Post # 1
So my husband, bless him, made dinner last night. The chicken breasts weren’t quite done and he had to leave, so he decided to put them in liquid and braise them at a low temperature in the oven (two fifty). For about two hours, until we both got home.
This is a good way to make tough chicken, fyi. Of course, I told him it was thoughtful.
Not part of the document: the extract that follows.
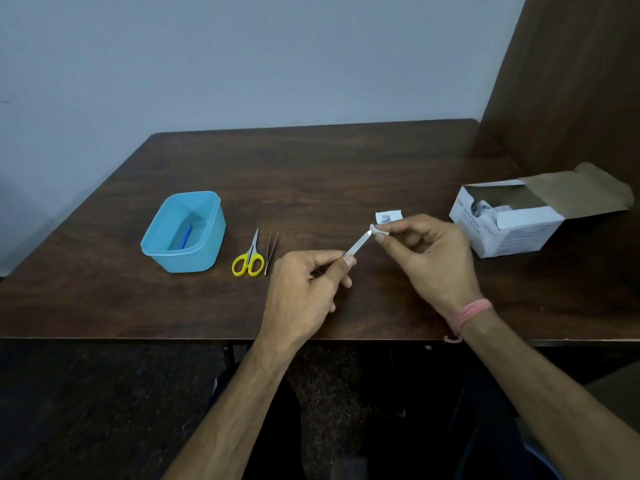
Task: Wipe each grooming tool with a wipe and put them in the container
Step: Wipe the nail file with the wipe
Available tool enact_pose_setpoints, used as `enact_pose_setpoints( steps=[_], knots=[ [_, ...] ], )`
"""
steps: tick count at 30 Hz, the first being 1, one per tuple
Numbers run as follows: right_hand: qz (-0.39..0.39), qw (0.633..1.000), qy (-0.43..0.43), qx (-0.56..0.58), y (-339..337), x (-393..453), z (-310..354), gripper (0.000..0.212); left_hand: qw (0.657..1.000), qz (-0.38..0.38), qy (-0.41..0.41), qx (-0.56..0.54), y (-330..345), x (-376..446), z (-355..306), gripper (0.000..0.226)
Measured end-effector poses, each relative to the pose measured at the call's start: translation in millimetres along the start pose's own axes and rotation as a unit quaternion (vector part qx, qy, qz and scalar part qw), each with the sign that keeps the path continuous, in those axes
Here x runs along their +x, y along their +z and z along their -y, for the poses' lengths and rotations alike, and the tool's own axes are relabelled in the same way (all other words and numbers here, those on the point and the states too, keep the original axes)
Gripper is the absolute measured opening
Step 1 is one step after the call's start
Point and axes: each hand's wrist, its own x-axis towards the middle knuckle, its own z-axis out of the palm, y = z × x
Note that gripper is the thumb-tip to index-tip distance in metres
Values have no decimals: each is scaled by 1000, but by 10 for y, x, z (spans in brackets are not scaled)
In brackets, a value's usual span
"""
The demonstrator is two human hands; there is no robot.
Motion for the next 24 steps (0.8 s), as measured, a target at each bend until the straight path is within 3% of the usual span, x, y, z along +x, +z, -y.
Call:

However. He used a whole valuepack of breasts. There’s at least two and a half pounds of leftover tough chicken that we need to eat this weekend. I just tried slicing it thin and putting it in a salad, which is marginally better but still pretty chewy.
Any other ideas for how I can use these leftovers without us having to chew each piece about 42 times?
Post # 4
Chicken Noodle Soup. Or you can cut it up REALLY finely and mix in BBQ sauce and do a make shift BBQ pulled chicken sandwich. If you heat it up at all, add a little salted water to the bottom of the dish and it might help as well.
Post # 5
I was going to say soup as well.
Post # 6
If I do a soup or stew, should I just mince it finely and add at the end? Or if I chop it up and cook it longer, will it soften?
Post # 7
Although I havn’t done it – I saw on pinterest that if you have a kitchen aid mixer – you can just throw the cooked breasts in there & it bascially shreads it. I think shreaded chicken would be the best for soup that way you don’t have huge chunks of hard chicken.
Post # 8
Shred it very finely and mix with beans and cheese for burritos or enchiladas. Enchiladas are probably better as you get to drown them in sauces.
It’s the protein in the chicken breast (or beef, or whatever) that makes it toughen as it cooks. Heat a protien and it firms up— chemical reaction basically. So at this point you have already taken the protein to the point where it’s super firm, and if you were to cook it longer, *eventually* the protein would completely break down and it would soften back up again. The problem is that chicken breast has very little fat to moisten the meat, and what little fat is in there has probably already been cooked off. What little might remain will be long gone by the time the protein starts breaking back down. Which is why you can cook a red meat like brisket, see it toughen up, then see it soften and still have it be moist, but why that approach won’t really work for chicken. You could theoretically cook it longer and it’d soften up but it would be beyond dry and probably really nasty.
So just look for recipes where the meat should be shredded/diced very small and there’s a fair amount of added moisture by way of sauces or fats (cheese, etc).
Post # 9
Shred it , mix with BBQ sauce and make pulled chicekn buns. You can freeze it in smaller quantities for later use.
Post # 10
@AnnieAAA: Kitchen Aid mixers works wonders for shredding chicken. I won’t shred any other way now – totally worth dragging that thing out and having to clean it!
Post # 11
soups, stews, shredded in bbq sauce, tacos or burritos, chopped up with some mayo for sandwiches,
Post # 12
Could you cook it in the soup for an hour to add moisture, and then shred it and put it back in?
Post # 13
Chicken salad sandwiches – just chop the chicken into small pieces. I like to have lots of other stuff in my chicken salad, so the chicken really isn’t the main ingredient. Pecans, celery, apples, I’ve even had it with water chestnuts, grapes, and sprouts. My husband calls it a fruit salad that happens to have chicken in it!